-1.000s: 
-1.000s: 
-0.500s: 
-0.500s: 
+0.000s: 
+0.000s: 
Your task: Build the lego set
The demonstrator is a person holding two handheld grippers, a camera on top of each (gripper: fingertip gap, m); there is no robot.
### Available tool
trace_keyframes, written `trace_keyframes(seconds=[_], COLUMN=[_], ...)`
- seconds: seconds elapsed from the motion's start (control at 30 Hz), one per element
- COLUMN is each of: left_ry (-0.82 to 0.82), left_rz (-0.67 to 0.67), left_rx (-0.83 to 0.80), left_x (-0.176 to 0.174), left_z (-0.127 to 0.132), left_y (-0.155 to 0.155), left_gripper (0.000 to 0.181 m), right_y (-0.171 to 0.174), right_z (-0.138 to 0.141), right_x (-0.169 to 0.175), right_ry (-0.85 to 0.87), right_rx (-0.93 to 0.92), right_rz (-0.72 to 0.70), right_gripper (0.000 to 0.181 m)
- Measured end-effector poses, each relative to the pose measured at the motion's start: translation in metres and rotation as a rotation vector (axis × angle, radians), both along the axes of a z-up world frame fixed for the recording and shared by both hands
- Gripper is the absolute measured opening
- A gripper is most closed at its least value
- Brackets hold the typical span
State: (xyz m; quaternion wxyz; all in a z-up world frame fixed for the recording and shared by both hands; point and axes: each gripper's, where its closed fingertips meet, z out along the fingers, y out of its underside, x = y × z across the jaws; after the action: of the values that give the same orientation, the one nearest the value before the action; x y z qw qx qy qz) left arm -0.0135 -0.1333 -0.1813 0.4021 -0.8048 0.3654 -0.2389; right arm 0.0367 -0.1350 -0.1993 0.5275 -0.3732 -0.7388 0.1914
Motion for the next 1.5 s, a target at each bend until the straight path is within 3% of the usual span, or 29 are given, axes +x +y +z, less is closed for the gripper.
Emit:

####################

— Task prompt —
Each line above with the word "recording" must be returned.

— Answer for the task —
- Measured end-effector poses, each relative to the pose measured at the motion's start: translation in metres and rotation as a rotation vector (axis × angle, radians), both along the axes of a z-up world frame fixed for the recording and shared by both hands
State: (xyz m; quaternion wxyz; all in a z-up world frame fixed for the recording and shared by both hands; point and axes: each gripper's, where its closed fingertips meet, z out along the fingers, y out of its underside, x = y × z across the jaws; after the action: of the values that give the same orientation, the one nearest the value before the action; x y z qw qx qy qz) left arm -0.0135 -0.1333 -0.1813 0.4021 -0.8048 0.3654 -0.2389; right arm 0.0367 -0.1350 -0.1993 0.5275 -0.3732 -0.7388 0.1914

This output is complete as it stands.